With a new headquarters slated to open in 2025, and the question of keeping its current headquarters on Fourth Street as an operating station before council, Cornwall Fire Services has its next requested structure included in next year’s capital budget.
Cornwall Fire Services wants to build a new training centre on the grounds of its new headquarters located at the northwest corner of Brookdale Avenue and Tollgate Road, at a cost of $1.1 million. Fire Chief Matthew Stephenson pitched the project to council on Nov. 14, on the grounds the current structures firefighters train at on Saunders Drive have outlived their purpose and the cost of this new training site could be covered by renting it out to other fire services.
Stephenson has proposed using $265,500 from development charges, and mortgaging the remaining $834,500, suggesting rental revenue from other fire services could provide $110,000 a year over 10 years to repay the mortgage.

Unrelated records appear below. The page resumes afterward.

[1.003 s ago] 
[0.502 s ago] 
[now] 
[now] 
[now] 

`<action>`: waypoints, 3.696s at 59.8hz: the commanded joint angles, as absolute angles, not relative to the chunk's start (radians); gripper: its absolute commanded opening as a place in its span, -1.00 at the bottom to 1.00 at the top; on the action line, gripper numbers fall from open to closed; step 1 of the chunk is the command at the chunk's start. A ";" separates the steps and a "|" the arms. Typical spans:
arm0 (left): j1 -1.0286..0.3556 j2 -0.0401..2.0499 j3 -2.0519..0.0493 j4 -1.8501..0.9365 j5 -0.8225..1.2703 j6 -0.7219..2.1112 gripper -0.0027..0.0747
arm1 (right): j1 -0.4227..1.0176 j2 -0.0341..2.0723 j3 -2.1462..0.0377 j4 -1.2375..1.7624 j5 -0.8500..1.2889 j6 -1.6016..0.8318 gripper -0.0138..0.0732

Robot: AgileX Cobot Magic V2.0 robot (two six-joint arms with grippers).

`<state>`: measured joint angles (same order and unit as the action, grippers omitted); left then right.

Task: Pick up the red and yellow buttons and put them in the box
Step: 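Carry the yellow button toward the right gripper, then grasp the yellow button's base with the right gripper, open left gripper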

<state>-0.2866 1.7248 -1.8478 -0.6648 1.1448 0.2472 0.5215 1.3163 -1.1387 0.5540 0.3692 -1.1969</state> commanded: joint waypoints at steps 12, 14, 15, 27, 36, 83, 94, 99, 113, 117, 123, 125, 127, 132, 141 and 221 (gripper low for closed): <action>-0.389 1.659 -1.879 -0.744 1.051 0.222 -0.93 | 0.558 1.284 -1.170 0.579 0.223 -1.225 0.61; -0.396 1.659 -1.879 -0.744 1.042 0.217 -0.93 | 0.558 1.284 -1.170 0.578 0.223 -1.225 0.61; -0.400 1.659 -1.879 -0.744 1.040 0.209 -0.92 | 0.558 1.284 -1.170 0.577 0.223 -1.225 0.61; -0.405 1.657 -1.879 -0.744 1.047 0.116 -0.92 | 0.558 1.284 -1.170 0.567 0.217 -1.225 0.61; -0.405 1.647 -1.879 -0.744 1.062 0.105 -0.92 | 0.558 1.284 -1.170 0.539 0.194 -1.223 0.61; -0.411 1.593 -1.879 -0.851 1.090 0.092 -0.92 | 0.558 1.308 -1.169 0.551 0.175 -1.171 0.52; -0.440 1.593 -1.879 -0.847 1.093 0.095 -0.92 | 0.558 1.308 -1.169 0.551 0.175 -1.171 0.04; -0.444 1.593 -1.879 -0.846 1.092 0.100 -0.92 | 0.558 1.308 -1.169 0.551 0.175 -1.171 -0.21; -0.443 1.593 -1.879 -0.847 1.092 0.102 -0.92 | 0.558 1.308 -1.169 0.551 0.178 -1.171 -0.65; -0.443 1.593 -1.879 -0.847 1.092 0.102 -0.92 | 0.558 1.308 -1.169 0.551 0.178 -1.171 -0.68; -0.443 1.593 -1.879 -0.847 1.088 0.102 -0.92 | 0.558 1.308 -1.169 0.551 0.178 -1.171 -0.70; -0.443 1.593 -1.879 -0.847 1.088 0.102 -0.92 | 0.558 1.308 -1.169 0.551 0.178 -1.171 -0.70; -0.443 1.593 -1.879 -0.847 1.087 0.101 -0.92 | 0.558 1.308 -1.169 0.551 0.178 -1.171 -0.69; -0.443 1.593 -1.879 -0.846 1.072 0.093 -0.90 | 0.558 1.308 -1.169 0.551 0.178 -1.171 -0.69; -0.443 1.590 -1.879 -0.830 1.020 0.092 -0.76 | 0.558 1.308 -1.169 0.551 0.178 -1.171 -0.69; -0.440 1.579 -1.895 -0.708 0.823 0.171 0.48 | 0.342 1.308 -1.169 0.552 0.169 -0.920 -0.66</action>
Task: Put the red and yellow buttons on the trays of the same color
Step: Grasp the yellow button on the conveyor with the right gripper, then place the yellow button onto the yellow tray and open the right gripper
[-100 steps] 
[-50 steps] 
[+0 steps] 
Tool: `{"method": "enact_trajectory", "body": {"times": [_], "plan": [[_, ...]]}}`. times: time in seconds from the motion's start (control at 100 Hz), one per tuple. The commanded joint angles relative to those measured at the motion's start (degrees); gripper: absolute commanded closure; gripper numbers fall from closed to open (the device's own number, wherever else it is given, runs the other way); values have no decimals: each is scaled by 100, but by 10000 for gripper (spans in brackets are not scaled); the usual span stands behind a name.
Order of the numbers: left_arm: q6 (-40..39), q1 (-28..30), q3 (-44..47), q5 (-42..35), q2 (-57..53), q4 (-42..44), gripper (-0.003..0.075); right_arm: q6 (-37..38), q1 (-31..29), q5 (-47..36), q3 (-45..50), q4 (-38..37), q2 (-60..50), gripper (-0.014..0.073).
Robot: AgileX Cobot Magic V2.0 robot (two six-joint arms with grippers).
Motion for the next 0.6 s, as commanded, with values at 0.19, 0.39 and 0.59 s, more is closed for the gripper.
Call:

The facility’s total cost would be $1.1 million.
“Twenty year-old rusted out sea containers aren’t the ideal training equipment to use,” Stephenson said in response to a question about Saunders Drive from Coun. Sarah Good. “They’re fully insufficient and unsafe.”
What’s proposed is a two-stack system of similar structures, which would include a 20-foot burn room and other features allowing for repeated live-fire training using Class A fuel in the various scenarios firefighters might encounter when on a fire call.
The math on repaying the mortgage only works though, if Cornwall builds this new training centre, has it designated as a regional training centre by the Office of the Ontario Fire Marshal (OFM), and starts marketing it to other fire departments in Eastern Ontario. Stephenson noted the closure of the OFM training college in Gravenhurst has had every fire service looking for the appropriate facilities to train its personnel.
Coun. Denis Sabourin asked Stephenson about that part of the pitch, referring to the June release from the Ontario government that it was funding various fire training centres across Ontario, including a $970,150 grant for a train-the-trainer program run by the Ontario Professional Fire Fighters Association in Niagara, Toronto, and Kingston. Also included in that announcement was funding for fire training facilities in Georgina, Orangeville, Newmarket, Clarington, and Hanover.
The city would also not be the first to market in the region— while Sabourin noted he considers Kingston to be “Eastern Ontario west,” there’s a regional training centre in Lyndhurst, the City of Clarence-Rockland runs one in Bourget, and Ottawa Fire Services has one as well.
“The idea of training centre is not the best kept secret, other fire departments are talking about it,” Sabourin said.
“The province advises additional funding sources will be forthcoming,” Stephenson said in response to the possibility of Ontario funding. “But they haven’t decided what the streams are going to be for.”